Democratizing AI: The Most Important Shift Since the Personal Computer
There was a time when the only way to use a computer was to wait your turn.
In the early days of computing, machines were so large, so expensive, and so rare that only universities, government labs, or massive corporations could afford them. Researchers and students worked in short blocks of scheduled time, sometimes in the middle of the night, just to run a single program. It was called time-sharing, and it was both a technological marvel and a social bottleneck.
“There is no reason anyone would want a computer in their home.”
—Ken Olsen, founder of Digital Equipment Corporation, 1977
Ken Olsen wasn’t alone in that thinking. Computers were not just expensive; they were practically alien to the average person. Even those with vision had to fight for access.
A young Bill Gates once battled for time on a time-shared mainframe while at Lakeside School. There was no such thing as a personal computer. Not yet. In 1973, when Gates graduated, the closest thing to one was a board you assembled yourself after buying an Intel 8008 chip. You could run simple programs, but only if you wrote them yourself. The average person didn’t need a computer. They couldn’t afford one anyway. At the time, computing was still locked inside institutions. Students and professionals would reserve blocks of time on shared mainframes to solve problems or run experiments. Gates was one of the few who saw the future coming and started building toward it.
For me, that spirit of persistence hit home early. Literally.

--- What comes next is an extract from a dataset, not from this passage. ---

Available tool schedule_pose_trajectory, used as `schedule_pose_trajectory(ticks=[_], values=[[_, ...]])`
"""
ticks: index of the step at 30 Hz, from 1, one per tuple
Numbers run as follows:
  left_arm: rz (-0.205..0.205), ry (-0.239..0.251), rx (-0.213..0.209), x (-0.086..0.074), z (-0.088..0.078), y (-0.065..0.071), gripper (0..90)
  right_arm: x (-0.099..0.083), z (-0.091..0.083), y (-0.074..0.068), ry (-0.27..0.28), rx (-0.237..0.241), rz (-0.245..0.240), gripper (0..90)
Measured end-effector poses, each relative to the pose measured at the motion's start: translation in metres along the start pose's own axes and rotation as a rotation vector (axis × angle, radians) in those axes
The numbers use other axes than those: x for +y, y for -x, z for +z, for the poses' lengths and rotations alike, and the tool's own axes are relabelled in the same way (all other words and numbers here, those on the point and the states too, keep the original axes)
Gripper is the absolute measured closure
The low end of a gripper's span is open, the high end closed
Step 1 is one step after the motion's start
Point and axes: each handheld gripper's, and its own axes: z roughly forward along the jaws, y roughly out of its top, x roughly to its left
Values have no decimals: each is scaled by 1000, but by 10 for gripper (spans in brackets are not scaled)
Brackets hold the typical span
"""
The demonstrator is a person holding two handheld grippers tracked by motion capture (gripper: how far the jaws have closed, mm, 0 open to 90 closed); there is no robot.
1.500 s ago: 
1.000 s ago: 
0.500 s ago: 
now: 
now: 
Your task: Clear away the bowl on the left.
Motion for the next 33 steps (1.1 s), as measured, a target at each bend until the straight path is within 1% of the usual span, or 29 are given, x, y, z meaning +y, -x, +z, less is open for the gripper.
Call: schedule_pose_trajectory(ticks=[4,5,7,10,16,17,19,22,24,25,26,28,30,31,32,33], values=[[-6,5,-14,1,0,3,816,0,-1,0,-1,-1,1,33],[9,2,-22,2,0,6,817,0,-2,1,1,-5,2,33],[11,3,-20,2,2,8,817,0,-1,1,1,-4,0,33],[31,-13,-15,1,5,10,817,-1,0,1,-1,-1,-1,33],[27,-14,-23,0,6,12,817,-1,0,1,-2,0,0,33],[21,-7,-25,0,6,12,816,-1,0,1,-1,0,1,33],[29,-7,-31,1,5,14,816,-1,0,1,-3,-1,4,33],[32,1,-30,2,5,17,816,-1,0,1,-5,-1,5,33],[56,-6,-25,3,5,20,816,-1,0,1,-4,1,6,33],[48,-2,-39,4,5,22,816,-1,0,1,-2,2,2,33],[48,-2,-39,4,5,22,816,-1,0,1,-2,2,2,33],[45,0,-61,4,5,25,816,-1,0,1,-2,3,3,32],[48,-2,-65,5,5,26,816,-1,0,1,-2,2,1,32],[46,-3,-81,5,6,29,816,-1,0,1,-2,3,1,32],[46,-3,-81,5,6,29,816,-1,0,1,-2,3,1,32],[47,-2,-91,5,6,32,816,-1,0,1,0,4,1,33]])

When I was in elementary school in the late 1900s, getting online was an adventure. First, we had to fire up one of the school’s few computers and prepare it to connect through the phone lines using a dial-up modem. If you never heard the sounds of a modem connecting, you missed out on one of the most fascinating sounds in all of tech. It was a crackling, chirping handshake that felt like magic.
But before we could even hear that sound, we had to walk ten minutes across campus to the front office and ask them to stop using their one phone line for fifteen minutes. Then we’d walk back, initiate the connection, and wait. No graphics. No browsers. Just plain text on a glowing screen.
And yet, it was incredible. We emailed an astronaut. And we got a reply.
I wish I still had a copy of that message. But I didn’t have my own email address to forward it to when I was nine years old.
That kind of access felt rare, even sacred. And now, it’s everywhere.
The Bloomberg Terminal is a modern version of the old model. It offers a stunning array of information and functionality, but it comes with a steep price, often between $20,000 and $30,000 per user per year. In many industries, that cost is justified, but it’s also restrictive. Access is limited to those with budgets big enough to buy in.
Large language models like GPT-4o, Claude, and open tools like Mistral and Phi-3 change that equation. These tools are not locked inside a hardware console or behind a corporate firewall. They are improving rapidly and spreading widely. You can build with them from a dorm room, a library, or a kitchen table anywhere in the world.
Students can now explore ideas that used to require grants and lab time. Startups can compete with incumbents. Communities can translate, transcribe, and understand content on a global scale.
Just as the personal computer democratized computing, modern AI is democratizing cognition. When anyone can ask complex questions, generate code, analyze data, and synthesize knowledge at scale, something powerful happens. The gatekeepers lose their monopoly, and the world gains momentum.
Open access does not mean chaos. It means progress. It invites a global competition of ideas, not just institutions. It encourages building for impact, not just for margins.
The next great breakthroughs will not come from behind a velvet rope. They will come from the people who never had a seat at the table until now.